Across the records that follow, determine how many lines contain "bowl" and give only the resulting number.

━━━ The data ━━━

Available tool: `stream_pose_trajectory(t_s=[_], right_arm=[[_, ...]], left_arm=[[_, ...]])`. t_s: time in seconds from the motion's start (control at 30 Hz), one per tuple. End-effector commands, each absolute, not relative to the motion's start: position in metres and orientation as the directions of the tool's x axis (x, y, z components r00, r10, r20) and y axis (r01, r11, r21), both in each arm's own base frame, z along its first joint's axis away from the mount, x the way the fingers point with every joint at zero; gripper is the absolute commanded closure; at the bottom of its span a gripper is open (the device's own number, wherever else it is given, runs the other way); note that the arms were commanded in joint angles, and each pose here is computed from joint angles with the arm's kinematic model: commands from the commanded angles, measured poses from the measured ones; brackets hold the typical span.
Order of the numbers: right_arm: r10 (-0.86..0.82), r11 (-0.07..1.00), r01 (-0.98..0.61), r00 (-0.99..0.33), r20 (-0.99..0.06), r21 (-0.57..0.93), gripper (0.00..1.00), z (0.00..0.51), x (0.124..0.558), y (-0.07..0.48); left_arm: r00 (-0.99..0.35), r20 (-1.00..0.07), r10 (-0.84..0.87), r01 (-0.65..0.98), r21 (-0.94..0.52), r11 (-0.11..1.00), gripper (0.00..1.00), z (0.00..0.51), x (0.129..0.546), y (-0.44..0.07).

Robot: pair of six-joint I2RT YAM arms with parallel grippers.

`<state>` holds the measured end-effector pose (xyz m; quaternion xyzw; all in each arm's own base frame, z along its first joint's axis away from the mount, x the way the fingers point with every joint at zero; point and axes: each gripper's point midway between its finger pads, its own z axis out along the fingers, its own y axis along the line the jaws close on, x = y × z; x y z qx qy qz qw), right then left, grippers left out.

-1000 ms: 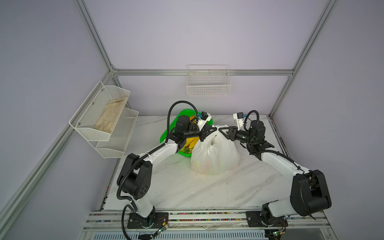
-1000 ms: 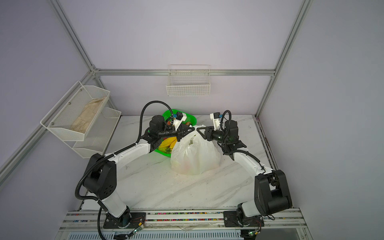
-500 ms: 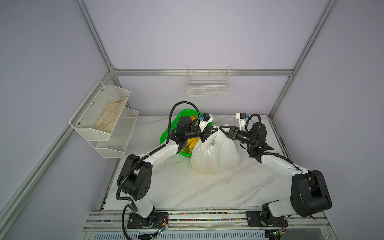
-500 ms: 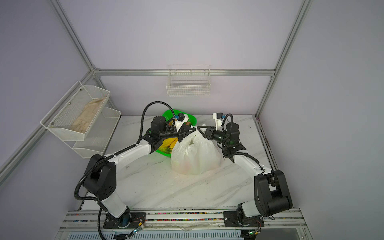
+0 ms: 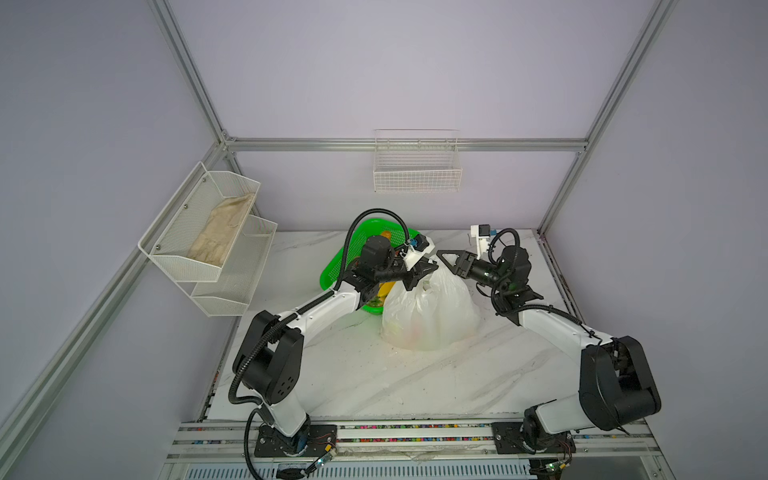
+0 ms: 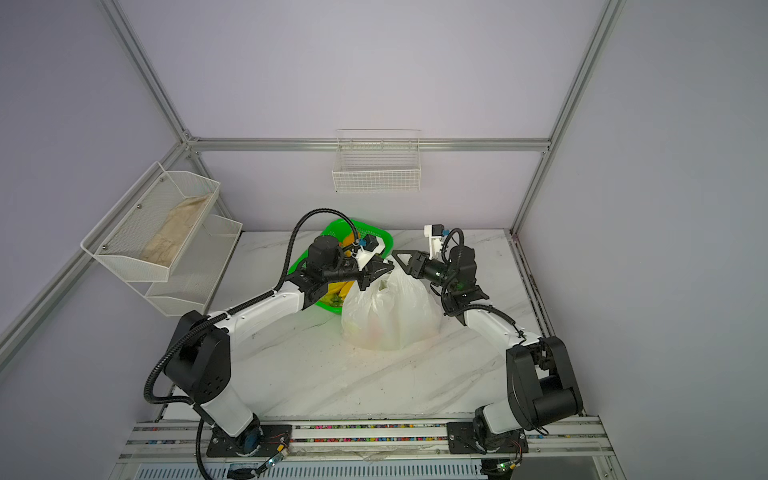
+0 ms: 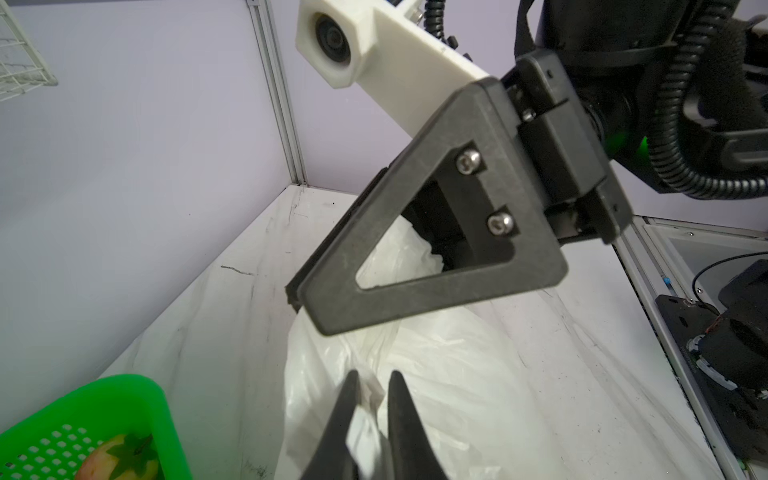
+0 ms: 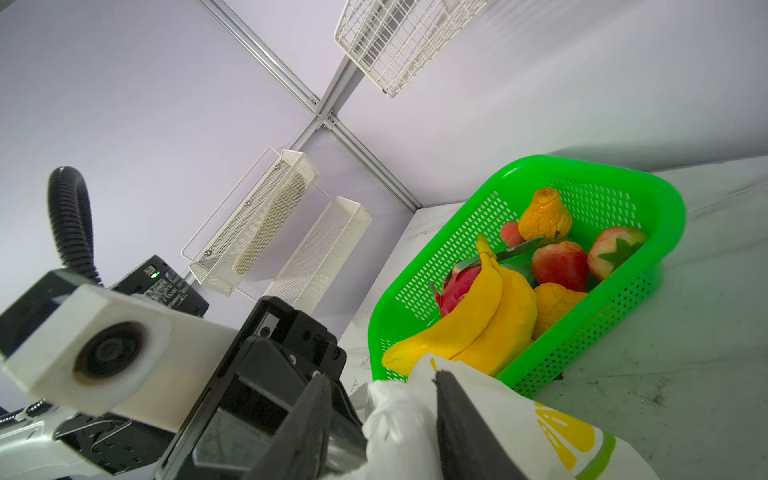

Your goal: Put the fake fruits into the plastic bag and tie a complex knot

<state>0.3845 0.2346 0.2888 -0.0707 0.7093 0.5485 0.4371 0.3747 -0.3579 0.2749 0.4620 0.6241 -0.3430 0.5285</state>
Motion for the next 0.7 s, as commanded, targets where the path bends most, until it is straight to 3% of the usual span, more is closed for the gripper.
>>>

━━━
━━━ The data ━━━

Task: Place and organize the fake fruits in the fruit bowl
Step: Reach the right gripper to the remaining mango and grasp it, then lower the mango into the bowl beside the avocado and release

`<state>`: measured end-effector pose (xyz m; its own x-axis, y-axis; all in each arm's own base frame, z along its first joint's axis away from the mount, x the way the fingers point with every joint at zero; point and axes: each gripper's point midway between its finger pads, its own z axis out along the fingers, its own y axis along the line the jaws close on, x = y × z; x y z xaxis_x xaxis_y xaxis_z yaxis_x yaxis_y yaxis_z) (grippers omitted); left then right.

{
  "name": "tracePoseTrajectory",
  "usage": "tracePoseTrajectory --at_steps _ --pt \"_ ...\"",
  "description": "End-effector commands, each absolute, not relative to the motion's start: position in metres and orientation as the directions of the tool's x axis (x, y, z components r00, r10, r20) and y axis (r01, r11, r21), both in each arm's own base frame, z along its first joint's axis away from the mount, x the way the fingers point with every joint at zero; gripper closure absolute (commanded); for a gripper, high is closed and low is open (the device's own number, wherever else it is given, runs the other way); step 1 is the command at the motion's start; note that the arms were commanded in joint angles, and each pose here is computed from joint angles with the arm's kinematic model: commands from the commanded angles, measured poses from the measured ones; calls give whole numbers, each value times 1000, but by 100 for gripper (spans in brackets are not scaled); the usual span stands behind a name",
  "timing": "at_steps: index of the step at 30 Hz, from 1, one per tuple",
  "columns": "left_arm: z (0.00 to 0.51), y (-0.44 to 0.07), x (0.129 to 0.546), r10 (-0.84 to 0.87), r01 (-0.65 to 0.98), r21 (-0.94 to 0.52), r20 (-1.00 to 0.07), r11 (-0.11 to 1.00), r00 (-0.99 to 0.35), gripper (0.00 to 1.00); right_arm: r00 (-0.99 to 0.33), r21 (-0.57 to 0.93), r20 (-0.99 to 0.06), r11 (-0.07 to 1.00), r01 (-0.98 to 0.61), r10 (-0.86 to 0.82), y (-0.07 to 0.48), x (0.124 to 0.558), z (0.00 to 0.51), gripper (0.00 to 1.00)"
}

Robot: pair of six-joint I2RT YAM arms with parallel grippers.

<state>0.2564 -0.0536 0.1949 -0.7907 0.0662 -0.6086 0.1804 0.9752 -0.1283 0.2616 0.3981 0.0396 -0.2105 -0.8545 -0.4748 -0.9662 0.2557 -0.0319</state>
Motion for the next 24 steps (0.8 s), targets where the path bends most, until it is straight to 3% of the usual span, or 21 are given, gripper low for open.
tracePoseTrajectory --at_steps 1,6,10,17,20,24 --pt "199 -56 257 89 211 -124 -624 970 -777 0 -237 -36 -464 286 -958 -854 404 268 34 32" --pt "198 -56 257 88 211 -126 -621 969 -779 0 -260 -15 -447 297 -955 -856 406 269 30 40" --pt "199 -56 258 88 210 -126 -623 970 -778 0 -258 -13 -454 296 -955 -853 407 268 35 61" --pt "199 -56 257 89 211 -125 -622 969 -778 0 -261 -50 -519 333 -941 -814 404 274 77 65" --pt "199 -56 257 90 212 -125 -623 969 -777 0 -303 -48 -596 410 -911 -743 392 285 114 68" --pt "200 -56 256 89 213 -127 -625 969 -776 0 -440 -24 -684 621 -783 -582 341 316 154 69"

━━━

• [Reply to the task] 2